The second thing you can do to improve this, is request a credit limit increase, as this will lower the percent as well. However, you must be careful that you don’t dip into this additional credit just because it is available to you.
The third option is to make sure your balances are spread out among different debts. For example, if you have one credit card that is maxed out and two other credit cards that you aren’t carrying a balance on, you could balance transfer some of the outstanding balance from the one card to the other two. Having 3 cards not maxed out is looked upon more favorably than having a single card that is maxed out.
The downsides with this third option are several, though. The two cards you transferred the balances to may have higher interest rates, you may be hit with balance transfer fees, and you would have 3 payments to remember to make a opposed to one. Because of this, we wouldn’t recommend doing this. There are just too many downsides.

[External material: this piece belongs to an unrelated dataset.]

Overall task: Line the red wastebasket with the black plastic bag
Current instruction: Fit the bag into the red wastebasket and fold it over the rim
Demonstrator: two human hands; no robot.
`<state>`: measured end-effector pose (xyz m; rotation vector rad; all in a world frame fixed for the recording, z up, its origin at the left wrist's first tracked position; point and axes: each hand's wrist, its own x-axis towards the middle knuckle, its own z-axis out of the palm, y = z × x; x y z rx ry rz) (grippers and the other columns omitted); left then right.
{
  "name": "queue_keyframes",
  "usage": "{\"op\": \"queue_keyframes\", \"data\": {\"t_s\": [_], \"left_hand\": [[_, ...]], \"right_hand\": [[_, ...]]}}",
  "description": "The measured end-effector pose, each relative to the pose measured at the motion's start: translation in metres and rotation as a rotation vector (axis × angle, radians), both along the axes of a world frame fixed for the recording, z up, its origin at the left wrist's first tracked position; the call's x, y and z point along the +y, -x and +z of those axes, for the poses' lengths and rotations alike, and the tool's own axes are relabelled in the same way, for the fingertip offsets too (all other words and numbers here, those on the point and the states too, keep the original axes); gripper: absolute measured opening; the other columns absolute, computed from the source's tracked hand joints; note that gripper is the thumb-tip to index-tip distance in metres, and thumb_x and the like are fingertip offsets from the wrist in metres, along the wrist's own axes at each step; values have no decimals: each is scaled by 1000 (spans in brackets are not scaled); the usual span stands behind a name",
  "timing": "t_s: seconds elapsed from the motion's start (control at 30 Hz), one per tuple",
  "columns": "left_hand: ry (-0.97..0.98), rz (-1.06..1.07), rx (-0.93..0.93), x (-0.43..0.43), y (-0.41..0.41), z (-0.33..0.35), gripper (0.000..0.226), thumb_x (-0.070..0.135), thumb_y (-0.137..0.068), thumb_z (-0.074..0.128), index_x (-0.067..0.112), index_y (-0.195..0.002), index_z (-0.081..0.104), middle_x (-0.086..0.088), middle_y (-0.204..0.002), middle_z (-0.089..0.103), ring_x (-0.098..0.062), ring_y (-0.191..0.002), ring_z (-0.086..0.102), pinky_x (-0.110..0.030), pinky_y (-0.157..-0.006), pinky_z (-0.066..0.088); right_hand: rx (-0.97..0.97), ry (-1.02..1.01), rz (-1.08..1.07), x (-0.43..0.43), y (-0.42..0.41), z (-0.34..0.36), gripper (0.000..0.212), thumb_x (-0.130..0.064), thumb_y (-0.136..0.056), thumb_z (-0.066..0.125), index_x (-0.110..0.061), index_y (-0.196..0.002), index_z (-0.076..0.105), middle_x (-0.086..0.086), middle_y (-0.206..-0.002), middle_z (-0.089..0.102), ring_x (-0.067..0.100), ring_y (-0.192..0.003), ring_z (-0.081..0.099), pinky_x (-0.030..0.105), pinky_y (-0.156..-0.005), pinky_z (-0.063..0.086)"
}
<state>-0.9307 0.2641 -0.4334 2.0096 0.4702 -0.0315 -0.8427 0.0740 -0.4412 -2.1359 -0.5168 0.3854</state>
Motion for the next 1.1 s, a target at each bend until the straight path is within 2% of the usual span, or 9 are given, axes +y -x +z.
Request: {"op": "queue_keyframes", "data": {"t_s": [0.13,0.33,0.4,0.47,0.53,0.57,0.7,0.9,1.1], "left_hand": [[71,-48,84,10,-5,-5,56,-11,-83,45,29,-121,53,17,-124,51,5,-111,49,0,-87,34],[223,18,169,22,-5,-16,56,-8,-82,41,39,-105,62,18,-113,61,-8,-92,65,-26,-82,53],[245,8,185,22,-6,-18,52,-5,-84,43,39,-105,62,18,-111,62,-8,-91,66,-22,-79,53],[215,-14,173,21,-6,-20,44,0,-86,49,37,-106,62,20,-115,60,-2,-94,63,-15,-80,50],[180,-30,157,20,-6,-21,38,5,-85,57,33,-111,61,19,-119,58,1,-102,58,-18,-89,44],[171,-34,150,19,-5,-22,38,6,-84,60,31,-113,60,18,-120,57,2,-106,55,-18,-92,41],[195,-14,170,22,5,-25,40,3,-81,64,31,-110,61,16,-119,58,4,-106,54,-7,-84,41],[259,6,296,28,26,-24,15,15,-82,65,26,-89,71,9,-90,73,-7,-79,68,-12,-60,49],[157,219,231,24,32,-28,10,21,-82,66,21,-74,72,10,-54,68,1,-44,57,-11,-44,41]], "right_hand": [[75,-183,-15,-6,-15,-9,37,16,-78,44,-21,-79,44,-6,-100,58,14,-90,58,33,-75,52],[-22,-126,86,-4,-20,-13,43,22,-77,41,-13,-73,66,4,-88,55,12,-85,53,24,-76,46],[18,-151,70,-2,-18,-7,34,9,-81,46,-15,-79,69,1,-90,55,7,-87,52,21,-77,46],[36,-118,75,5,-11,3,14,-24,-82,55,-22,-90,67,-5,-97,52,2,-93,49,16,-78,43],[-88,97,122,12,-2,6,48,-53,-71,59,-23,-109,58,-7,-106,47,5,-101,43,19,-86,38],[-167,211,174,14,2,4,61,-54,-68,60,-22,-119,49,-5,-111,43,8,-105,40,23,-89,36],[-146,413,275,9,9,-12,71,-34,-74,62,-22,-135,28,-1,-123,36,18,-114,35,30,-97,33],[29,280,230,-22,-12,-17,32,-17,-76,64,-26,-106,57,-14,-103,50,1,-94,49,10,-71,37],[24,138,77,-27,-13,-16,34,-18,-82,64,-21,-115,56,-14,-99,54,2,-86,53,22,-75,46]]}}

We would prefer that you gradually pay down your balances, and if you want to request a credit limit increase while you’re doing this, that would be a winning strategy in our opinion.
3) When you pay off a credit card, do not close the account. If you close the account, you are decreasing the amount of credit extended to you, which will hurt your credit score - especially if the account you’re closing is one that you’ve had for several years. If you think you’re going to be tempted to overspend with the credit card, cut it up but don’t close the account.
4) Check your credit report once a year for errors. You can obtain a free copy of your credit report every year from AnnualCreditReport.com. It is not uncommon for credit reports to have errors on them that negatively impact your FICO score.
Now that you know about credit, and how to improve yours, you can get started putting some of these strategies in place to get your FICO score up and get yourself on your way to a better financial situation.